Benchrest National Champion Jason Stanley shares his secrets on how he tunes his rifle barrels. From start to finish, no questions will be left unanswered in this six-part blog. If you are a hand loader and want to gain every bit of accuracy out of your rifle barrel, then keep reading!
But who is Jason Stanley in the world of Benchrest shooting?
Jason Stanley started shooting competitive Benchrest in 2009. Through those years, he experienced a fair amount of success. Jason has a total of 16 NBRSA State Championships (1 Two-Gun, 5 Grands, and 10 Yardage championships). In 2018 he was the NBRSA Hunter Class and 2-Gun National Champion.
Jason thoroughly enjoys competitive shooting, but his true passion lies in hunting. His mission is to help close the gap between hunting and Benchrest. Many of the skills, techniques, and tricks he has learned through Benchrest can be adapted and applied to hunting. He wants to share this information with you in an informative yet not so technical style.
In this blog, Jason shares his thoughts and processes for tuning a rifle barrel. In simple terms having a rifle that is in tune means that the rifle will shoot multiple bullets in the same spot. As a competitive shooter, this is the name of the game. More importantly, as a hunter, this could be the difference between wounding an animal and making a clean, ethical, kill shot.
What Jason will be covering in the upcoming posts:
- Bullet Selection
- Powder Charge
- Seating Depth
- Neck Tension
Without further ado let’s dive right in.
Introduction to Tuning a Rifle Barrel
In Benchrest, we are either trying to shoot the tightest group (precision) or consistently trying to hit a small dot, commonly called an X (accuracy). In order to do either of those, we need a rifle that is in tune. On the simple side of definitions; having a rifle that is in-tune means the same bullets will all hit relatively the same spot.
I am going to outline my tuning procedure for a new Krieger 30 caliber barrel, 1/17 twist, chambered in 30BR that I had put on my heavy varmint rifle for the 2019 season. I have included pictures to help explain the process and choices I made during the load development. This blog will include all the successes and failures that go along with load development. No sugar coating anything in this writing.
One important thing to keep in mind when tuning a barrel is that the accuracy level needed is always relative. This particular write-up is for a competition Benchrest barrel. To be competitive, I need to consistently shoot in the low ones and a couple of high zero-inch groups would be greatly appreciated. If I was tuning a hunting barrel, my process would be the same, but my accuracy level would not be near as precise. It is all relative. Think about your intended use and adjust the requirements accordingly.
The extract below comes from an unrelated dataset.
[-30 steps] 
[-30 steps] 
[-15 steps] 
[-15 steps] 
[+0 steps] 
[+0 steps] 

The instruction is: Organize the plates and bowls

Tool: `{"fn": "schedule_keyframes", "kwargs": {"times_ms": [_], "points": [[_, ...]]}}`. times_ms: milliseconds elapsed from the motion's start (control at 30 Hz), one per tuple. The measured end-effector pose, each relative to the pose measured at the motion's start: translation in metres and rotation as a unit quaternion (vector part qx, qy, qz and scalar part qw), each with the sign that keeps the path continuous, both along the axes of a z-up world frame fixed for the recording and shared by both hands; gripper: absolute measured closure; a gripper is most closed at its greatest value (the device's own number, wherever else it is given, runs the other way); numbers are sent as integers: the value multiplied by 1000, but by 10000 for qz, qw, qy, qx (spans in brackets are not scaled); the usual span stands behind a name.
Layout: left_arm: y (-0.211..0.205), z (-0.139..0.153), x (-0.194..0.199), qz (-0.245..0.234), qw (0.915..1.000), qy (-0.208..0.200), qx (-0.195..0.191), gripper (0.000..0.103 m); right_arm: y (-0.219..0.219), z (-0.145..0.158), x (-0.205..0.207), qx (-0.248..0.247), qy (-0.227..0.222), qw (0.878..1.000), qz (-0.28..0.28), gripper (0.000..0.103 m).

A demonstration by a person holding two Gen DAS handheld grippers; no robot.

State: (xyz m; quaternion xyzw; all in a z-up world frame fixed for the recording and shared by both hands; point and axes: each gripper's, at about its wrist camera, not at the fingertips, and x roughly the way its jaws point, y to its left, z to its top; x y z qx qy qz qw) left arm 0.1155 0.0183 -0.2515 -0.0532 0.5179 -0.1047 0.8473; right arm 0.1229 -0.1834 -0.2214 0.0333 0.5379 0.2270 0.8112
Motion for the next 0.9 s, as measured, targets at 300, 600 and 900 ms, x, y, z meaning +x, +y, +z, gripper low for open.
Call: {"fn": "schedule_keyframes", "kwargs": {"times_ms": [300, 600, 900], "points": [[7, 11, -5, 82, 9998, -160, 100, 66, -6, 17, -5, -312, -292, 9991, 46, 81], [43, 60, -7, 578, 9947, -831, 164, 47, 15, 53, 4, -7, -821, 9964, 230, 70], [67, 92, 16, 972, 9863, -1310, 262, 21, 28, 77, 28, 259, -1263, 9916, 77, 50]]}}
No matter which tuning method you use, I believe there are some keys to tuning a barrel. First, keep detailed notes. I realize you can remember what you did one or two days prior while you were loading up your rounds, but you need to be able to remember (good and bad) what you did years later. You have to be able to trust your data to make logical decisions along the way. Bad or wrong data is worse than no data at all. Second, only change one variable at a time. You want to look for trends and systematically look for a load that consistently shoots small. We need to be able to figure out what caused the good or bad groups. The easiest way to do that is to only change one variable at a time. Third, you want to find a forgiving load. The way you do this is to look for the tune window. We are looking for the range of powder charges, seating depths and neck tensions that consistently shoots small. Once you find the tune window, you go right in the middle. One little variation should not destroy or make our group. We are not after that “wallet” group that only worked one time during one day.
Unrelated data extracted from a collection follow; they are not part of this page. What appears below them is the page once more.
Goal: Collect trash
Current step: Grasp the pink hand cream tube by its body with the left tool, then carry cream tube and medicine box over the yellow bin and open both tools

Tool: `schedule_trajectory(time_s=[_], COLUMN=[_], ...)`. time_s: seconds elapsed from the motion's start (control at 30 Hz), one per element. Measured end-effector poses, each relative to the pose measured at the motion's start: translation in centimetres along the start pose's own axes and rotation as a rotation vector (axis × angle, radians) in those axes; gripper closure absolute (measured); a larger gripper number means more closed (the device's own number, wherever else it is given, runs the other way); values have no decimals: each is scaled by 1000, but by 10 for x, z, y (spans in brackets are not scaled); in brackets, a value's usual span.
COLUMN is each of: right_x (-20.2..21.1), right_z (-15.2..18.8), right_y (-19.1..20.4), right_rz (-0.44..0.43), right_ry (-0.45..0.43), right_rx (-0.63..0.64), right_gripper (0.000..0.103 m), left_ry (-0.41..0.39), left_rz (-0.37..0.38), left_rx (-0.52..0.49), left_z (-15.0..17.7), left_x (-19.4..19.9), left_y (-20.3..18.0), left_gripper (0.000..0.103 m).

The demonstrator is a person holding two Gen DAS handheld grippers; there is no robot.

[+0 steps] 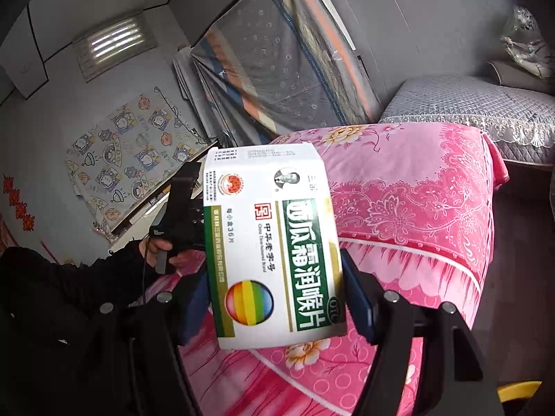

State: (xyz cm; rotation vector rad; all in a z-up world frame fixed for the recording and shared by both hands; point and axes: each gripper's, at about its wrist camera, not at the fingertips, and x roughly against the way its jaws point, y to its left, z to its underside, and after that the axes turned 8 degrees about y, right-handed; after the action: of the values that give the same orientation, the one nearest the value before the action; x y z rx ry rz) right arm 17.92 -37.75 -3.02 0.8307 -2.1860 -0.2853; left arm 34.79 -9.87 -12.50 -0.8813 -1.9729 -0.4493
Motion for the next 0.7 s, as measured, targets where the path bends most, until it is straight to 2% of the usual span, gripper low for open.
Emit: schedule_trajectory(time_s=[0.07, 0.3, 0.4, 0.7], right_x=[3, 6, 2, 13], right_z=[5, 19, 20, 24], right_y=[5, 15, 13, 32], right_rz=[15, 12, 16, 19], right_ry=[-3, -20, -21, -47], right_rx=[-4, -23, -25, -25], right_gripper=[39, 39, 39, 39], left_ry=[11, 56, 48, 0], left_rz=[9, 29, 43, -6], left_rx=[-13, -62, -54, -2], left_z=[-1, -7, -10, -7], left_x=[-3, -22, -24, -7], left_y=[2, -2, -1, -1], left_gripper=[50, 57, 67, 68])
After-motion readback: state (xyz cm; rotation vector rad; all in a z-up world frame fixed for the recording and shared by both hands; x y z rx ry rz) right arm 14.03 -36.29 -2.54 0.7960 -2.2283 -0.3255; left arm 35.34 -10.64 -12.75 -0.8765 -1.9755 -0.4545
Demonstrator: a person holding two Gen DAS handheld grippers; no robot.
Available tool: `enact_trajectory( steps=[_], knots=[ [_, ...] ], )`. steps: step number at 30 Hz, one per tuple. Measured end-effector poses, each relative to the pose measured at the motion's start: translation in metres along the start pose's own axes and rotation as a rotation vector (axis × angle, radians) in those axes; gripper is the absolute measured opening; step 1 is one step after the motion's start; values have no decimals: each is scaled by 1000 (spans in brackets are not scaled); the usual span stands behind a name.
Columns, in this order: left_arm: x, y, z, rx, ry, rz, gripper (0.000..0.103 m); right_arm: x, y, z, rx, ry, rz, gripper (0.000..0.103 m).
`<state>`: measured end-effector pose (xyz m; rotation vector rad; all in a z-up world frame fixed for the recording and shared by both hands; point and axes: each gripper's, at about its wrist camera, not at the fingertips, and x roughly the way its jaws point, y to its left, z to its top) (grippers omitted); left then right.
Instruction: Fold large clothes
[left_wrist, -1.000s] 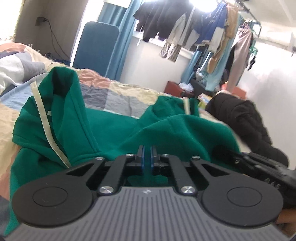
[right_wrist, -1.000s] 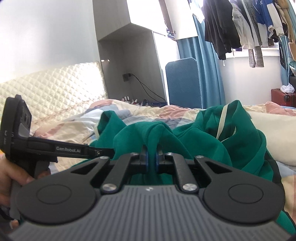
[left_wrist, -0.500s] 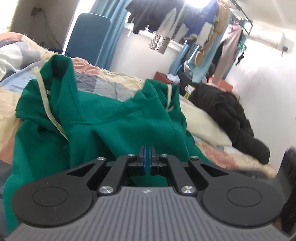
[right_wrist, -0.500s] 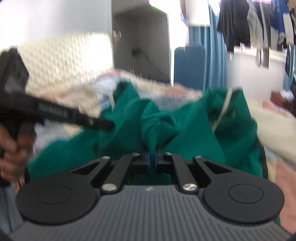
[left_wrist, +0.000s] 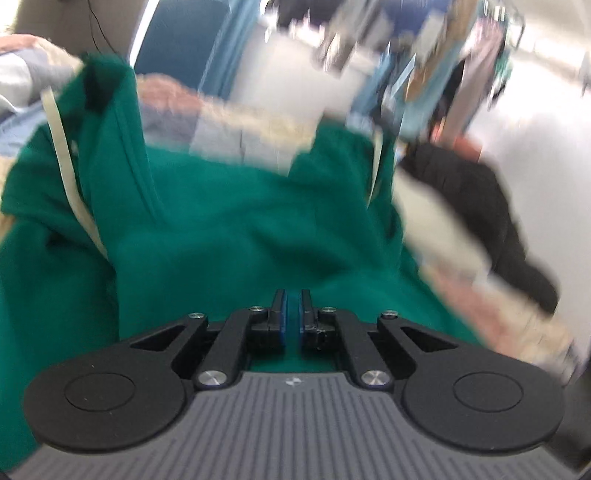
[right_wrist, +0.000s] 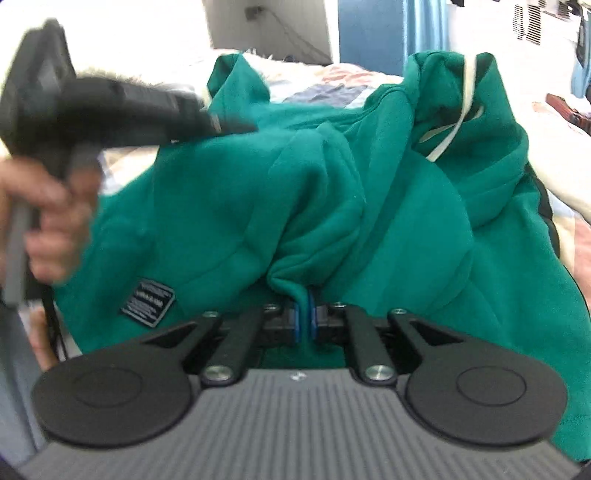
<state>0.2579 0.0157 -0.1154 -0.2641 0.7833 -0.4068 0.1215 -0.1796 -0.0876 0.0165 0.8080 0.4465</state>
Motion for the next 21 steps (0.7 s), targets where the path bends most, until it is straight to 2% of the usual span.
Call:
enact_trajectory(
  steps=[3, 6, 8, 9, 13, 18, 21],
  knots=[
    [13, -5, -16, 21, 121, 46, 5, -10, -8, 4, 22, -27, 24, 11],
    [14, -8, -24, 41, 154, 76, 5, -22, -21, 7, 84, -61, 65, 14],
    [13, -7, -25, 37, 169, 86, 5, -29, -28, 9, 108, -89, 68, 34],
    [12, -5, -24, 29, 174, 88, 5, -33, -31, 9, 122, -104, 73, 37],
    [17, -3, -24, 19, 183, 97, 5, -44, -37, 12, 161, -165, 88, 37],
    [23, -11, -26, 35, 189, 112, 5, -37, -26, 22, 117, -233, 83, 37],
    [23, -11, -28, 34, 189, 114, 5, -38, -29, 26, 136, -266, 95, 36]
  ],
)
As a hand loader, I can change the following main items that will influence the tune of the barrel:
- Type of bullet
- Seating depth of that bullet
- Neck tension
- Type of powder
- Powder charge
- Type of primer
Since this barrel is chambered for a 30BR I already know that I am going to shoot H4198 and CCI BR4 primers. For this project, I need to figure out; which bullet BIB 112 gr 7 ogive (112-7) or BIB 118 gr 10 ogive (118-10), powder charge, seating depth, and neck tension.